Data records:

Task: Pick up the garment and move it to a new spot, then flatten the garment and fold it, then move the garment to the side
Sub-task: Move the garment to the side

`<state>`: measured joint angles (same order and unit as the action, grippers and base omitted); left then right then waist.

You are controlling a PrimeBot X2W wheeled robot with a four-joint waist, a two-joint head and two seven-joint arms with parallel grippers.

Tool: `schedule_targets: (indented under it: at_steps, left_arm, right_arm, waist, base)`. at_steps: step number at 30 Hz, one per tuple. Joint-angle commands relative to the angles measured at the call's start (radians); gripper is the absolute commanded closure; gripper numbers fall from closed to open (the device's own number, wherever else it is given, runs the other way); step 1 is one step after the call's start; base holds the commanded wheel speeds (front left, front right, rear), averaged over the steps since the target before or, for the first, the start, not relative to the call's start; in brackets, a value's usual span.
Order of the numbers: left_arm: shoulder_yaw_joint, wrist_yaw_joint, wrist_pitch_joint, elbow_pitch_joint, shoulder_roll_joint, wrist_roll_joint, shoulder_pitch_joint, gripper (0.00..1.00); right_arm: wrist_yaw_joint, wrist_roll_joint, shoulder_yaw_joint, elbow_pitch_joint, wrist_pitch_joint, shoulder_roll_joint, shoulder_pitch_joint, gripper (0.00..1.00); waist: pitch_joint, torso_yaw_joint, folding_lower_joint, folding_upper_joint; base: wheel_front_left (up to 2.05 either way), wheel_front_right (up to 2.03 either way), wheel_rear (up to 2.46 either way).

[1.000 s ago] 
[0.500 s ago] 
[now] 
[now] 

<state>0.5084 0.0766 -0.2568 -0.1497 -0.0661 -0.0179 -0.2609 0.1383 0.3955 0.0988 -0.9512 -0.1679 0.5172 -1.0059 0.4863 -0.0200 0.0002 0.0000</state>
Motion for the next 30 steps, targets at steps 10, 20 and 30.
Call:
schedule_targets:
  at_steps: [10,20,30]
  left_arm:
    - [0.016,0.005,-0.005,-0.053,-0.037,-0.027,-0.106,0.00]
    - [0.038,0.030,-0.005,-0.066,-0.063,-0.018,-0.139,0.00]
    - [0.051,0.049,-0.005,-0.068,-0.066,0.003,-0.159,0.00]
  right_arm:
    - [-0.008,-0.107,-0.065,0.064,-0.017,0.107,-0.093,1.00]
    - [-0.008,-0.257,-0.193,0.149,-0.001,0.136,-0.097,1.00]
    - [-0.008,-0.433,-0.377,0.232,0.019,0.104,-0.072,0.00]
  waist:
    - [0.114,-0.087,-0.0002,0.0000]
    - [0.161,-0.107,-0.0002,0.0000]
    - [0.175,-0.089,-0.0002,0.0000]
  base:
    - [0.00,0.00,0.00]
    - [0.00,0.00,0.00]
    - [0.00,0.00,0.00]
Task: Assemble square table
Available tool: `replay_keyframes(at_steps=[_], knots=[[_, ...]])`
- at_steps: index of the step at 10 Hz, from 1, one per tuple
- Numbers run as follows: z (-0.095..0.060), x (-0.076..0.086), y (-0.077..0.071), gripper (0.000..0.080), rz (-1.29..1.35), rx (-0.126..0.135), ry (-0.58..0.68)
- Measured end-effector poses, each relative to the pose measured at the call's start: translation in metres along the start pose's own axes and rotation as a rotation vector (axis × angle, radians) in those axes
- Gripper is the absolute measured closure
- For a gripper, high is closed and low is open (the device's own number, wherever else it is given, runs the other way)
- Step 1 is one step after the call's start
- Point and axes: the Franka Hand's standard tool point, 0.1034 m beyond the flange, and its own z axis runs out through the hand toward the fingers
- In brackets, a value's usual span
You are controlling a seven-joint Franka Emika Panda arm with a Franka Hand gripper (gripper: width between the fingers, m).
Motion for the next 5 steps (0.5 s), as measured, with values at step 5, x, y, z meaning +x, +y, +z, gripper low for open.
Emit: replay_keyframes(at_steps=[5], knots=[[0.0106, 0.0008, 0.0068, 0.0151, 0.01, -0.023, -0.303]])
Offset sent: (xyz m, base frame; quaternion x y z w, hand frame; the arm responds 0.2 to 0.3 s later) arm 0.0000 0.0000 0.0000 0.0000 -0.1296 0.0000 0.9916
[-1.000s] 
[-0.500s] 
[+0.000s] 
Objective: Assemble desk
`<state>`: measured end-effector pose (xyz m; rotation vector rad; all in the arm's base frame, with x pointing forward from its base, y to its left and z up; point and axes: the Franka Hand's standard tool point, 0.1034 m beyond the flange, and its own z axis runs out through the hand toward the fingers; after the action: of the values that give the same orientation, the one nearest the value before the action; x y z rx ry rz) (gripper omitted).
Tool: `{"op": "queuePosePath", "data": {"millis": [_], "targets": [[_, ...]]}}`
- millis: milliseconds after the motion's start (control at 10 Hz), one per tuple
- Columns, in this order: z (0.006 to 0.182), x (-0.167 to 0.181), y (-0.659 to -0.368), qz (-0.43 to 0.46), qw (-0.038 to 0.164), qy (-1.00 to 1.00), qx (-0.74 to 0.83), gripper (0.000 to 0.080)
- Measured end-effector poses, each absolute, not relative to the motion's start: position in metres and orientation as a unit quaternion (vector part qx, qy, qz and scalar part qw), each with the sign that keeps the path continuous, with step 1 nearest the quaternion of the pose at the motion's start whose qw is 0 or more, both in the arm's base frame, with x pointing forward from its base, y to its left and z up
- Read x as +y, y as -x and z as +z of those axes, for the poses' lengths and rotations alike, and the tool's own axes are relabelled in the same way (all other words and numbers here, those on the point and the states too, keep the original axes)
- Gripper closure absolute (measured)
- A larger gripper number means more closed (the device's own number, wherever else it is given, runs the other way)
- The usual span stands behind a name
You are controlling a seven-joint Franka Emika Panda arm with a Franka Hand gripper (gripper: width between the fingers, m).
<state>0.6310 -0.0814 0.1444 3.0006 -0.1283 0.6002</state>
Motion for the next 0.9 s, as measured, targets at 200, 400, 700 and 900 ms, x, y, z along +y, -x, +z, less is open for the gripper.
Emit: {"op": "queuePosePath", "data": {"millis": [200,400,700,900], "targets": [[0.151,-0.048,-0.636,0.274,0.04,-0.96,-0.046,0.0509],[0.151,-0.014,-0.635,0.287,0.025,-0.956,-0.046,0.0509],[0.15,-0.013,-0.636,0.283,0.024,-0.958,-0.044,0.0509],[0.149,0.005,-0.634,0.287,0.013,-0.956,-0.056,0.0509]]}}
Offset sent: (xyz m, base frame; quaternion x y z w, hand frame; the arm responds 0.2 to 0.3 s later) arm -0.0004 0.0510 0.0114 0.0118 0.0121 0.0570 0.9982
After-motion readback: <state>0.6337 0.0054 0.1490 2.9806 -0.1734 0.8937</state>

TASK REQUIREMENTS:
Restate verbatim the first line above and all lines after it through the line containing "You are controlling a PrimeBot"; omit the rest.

EXPECTED ANSWER:
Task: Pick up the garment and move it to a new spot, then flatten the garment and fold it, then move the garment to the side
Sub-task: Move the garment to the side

`<state>`: measured joint angles (same order and unit as the action, grippers and base omitted); left then right then waist.

You are controlling a PrimeBot X2W wheeled robot with a four-joint waist, a two-joint head and two seven-joint arms with parallel grippers.

There is nothing more to this answer.